Tables are a central element to Polaris where you store and organize your data records.

When creating a table, you can also define a schema to specify the column names and column types in the table. You can define the table's schema at creation time, or you can define the schema after creating the table and before loading data.

You do not have to create a table before starting an ingestion job. When you set createTableIfNotExists to true in the ingestion job spec, Polaris automatically determines the table attributes from the job spec. For details, see Automatically created tables.

This topic walks you through the process to create a table using the Polaris API.

Prerequisites

You must have an API key with the ManageTables permission. In the examples below, the key value is stored in the variable named POLARIS_API_KEY. For information about how to obtain an API key and assign permissions, see API key authentication. For more information on permissions, visit Permissions reference.

Create a basic table

To create a table in Polaris, issue a POST request to the Tables v1 API. At a minimum, the following details are required to create a table:

  • Table name. Table names must be unique in your Polaris organization. Creating a table with the same name as a previously existing table results in a 409 Conflict error. You use the table name in API requests to get information about a table, update a table, or ingest data into a table.
  • Table type. Polaris tables are either detail tables or aggregate tables. A detail table is a regular table that stores each record as it is ingested. An aggregate table combines multiple rows together based on the table’s rollup granularity and dimensions.

Keep the following in mind when creating a table:

  • You cannot change a table's name or type.
  • All tables have the default timestamp column __time whether or not you define a schema at creation time.
  • Tables are created in flexible mode by default.

Sample request

The following example shows a basic table request to create a detail table named Koalas:

{
"name": "Koalas",
"type": "detail"
}

Polaris applies the default values for all settings not specified. For more details on properties you can set for a table, see Create a table with a schema.
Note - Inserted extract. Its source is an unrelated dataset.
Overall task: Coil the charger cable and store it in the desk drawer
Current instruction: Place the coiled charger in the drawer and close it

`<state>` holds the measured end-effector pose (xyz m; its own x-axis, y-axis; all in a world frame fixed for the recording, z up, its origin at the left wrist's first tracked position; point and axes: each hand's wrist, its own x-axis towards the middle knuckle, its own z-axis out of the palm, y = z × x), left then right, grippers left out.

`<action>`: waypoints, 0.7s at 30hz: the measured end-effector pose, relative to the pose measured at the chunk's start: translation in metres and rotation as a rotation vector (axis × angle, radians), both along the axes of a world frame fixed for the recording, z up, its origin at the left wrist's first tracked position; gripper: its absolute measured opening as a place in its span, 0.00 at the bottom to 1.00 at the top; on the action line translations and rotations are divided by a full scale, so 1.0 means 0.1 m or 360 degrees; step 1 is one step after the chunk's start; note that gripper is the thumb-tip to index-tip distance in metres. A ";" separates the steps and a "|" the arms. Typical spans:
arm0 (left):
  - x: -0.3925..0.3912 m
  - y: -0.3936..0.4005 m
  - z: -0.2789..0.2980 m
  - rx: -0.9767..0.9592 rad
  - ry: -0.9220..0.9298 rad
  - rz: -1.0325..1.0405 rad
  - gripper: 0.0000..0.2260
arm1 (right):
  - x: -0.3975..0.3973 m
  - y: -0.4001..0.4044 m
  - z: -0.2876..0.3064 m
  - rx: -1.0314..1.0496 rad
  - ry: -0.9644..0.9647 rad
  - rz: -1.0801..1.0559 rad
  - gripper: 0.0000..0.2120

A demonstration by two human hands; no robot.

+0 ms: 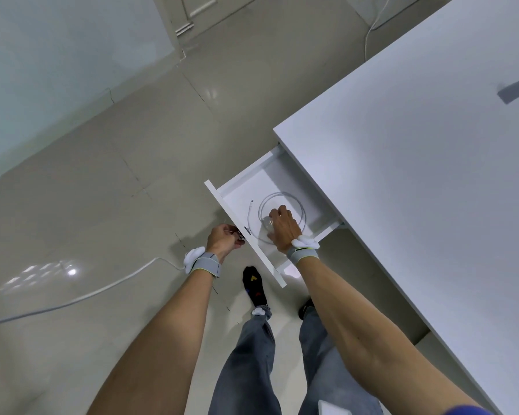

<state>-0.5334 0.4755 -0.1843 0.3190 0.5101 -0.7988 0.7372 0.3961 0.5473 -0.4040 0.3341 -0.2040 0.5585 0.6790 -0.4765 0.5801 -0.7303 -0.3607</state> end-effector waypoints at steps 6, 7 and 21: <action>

curl --location --request POST "https://ORGANIZATION_NAME.REGION.CLOUD_PROVIDER.api.imply.io/v1/projects/PROJECT_ID/tables" \
--user ${POLARIS_API_KEY}: \
--header "Content-Type: application/json" \
--data-raw '{
"name": "Koalas",
"type": "detail"
}'

Sample response

The following example shows a successful response from creating a table. Even if you don't define a schema when you create a table, Polaris adds the default timestamp column named __time.

{
"schema": [
{
"name": "__time",
"dataType": "timestamp"
}
],
"type": "detail",
"name": "Koalas",
"id": "cc69003c-0c0f-430b-93e2-c60745d9329b",
"version": 0,
"createdTimestamp": "2023-04-14T00:05:50.882753433Z",
"lastUpdateTimestamp": "2023-04-14T00:05:50.882761613Z",
"availability": "available",
"createdBy": {
"username": "api-key-pok_vipgj...bjjvyo",
"userId": "a52cacf6-3ddc-48e5-8675-xxxxxxxxxxxx"
},
"lastModifiedBy": {
"username": "api-key-pok_vipgj...bjjvyo",
"userId": "a52cacf6-3ddc-48e5-8675-xxxxxxxxxxxx"
},
"partitioningGranularity": "day",
"totalDataSizeBytes": 0,
"totalRows": 0,
"clusteringColumns": [],
"description": null,
"schemaMode": "flexible",
"queryableSchema": []
}

If you get a 400 Bad Request error, confirm that the request payload is properly formatted JSON and contains both the type and name fields.
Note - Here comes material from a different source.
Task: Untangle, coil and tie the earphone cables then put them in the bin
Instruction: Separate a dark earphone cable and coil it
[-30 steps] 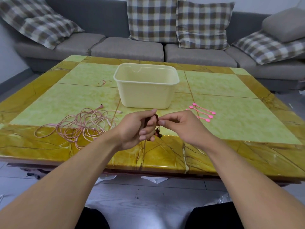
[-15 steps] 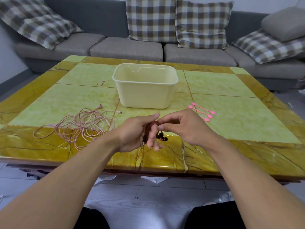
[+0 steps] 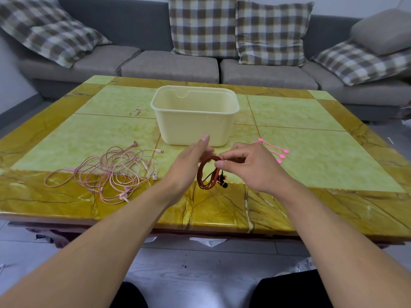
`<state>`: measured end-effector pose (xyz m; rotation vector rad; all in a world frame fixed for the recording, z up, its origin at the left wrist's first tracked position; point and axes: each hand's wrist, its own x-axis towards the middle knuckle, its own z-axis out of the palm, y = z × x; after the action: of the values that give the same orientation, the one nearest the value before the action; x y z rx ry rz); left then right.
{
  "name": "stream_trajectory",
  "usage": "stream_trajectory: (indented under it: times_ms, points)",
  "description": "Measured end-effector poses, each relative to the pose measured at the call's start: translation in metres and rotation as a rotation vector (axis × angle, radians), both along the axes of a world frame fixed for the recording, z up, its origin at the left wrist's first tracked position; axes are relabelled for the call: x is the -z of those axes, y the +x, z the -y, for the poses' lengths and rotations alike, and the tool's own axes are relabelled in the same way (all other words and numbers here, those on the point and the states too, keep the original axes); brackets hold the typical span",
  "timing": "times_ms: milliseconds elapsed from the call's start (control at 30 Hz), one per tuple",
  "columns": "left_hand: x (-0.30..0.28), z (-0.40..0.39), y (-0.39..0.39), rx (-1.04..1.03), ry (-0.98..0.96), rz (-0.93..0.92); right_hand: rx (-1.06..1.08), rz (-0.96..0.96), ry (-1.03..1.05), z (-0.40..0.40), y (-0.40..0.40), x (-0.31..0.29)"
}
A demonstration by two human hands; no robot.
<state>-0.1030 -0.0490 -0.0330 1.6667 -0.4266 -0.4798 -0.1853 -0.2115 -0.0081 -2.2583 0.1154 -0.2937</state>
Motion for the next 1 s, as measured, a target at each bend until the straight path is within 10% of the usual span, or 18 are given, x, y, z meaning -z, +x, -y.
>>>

Create a table with a schema

In addition to the name and table type, you can specify the following characteristics when you create a table:

  • Description. A description of the table limited to 1000 characters.

  • Schema mode. The schema enforcement mode of the table, either flexible or strict. The schema mode determines how Polaris enforces a schema on the table. The default mode is flexible.

    • For a flexible table, Polaris auto-discovers the table schema during ingestion.

      In addition to skipping table schema declaration, flexible tables can also use schema auto-discovery on streaming ingestion jobs. This allows you to skip writing inputSchema and mappings in the streaming ingestion job spec. For more information, see Create a streaming ingestion job by API.

    • For a strict table, you must explicitly assign a schema to the table before ingesting data into the table. You can also declare columns in the table schema for a flexible table.

  • Table schema. The schema field of the request payload takes an array of column definitions.

    The schema requirement depends on the schema enforcement mode of the table. With strict mode, you must declare all columns of the table schema. With flexible mode, declaring columns is optional. The advantage of declaring columns in the schema is to enforce a strict schema for those columns. If a column is not declared, its data type may change as more data is ingested.

    The format of a column definition depends on the table type.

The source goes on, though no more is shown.